WHAT IS NEEDED - There is a line below that contains "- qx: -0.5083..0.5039". Please reproduce it and all following lines exactly, through the final one.

AVAILABLE DATA -

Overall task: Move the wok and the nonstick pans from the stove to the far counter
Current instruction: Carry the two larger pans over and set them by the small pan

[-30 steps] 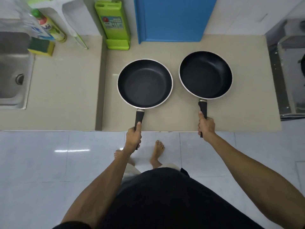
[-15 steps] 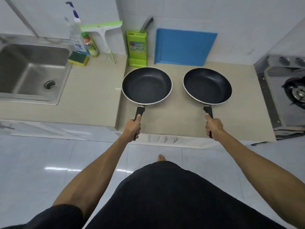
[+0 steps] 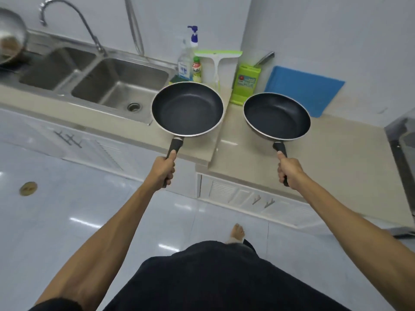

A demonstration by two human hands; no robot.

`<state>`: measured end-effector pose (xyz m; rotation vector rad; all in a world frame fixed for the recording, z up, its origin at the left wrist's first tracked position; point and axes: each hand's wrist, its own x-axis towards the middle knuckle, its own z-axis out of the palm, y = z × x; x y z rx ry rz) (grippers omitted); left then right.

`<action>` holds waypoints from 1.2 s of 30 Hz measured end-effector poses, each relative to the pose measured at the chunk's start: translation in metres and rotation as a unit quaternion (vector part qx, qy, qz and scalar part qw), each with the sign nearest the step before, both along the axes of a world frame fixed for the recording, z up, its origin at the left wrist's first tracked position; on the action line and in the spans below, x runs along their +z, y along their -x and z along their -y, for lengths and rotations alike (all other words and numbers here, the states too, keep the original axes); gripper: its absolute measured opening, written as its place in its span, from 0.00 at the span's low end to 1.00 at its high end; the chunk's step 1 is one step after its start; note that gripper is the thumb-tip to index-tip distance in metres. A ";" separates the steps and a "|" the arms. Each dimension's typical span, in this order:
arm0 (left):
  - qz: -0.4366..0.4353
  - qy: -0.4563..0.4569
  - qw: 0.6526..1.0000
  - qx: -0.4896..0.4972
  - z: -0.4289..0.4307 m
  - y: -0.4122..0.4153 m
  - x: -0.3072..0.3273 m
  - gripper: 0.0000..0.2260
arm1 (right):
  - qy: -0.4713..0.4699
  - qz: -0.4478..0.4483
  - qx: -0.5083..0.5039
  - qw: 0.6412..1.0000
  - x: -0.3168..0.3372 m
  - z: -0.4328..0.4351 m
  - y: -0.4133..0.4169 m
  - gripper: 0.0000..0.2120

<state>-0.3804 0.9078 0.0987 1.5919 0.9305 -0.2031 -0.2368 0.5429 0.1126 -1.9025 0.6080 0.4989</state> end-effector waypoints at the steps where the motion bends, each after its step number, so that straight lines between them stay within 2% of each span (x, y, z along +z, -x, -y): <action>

ANSWER FOR THIS EXERCISE -
  - qx: -0.5083..0.5039
  - qw: 0.6412..1.0000
  - x: -0.3168..0.3372 m
  - z: -0.4328..0.4351 m
  - y: -0.4133..0.4169 m
  - gripper: 0.0000..0.2120

<state>-0.3804 0.9078 0.0987 1.5919 0.9305 -0.2031 -0.2368 0.5429 0.1126 -1.9025 0.6080 0.4989</state> end-effector waypoints at the steps where the motion bends, each after its step number, so that straight lines between them stay within 2% of each span (x, y, z along +z, -x, -y): <action>

The response to the exercise is now complete.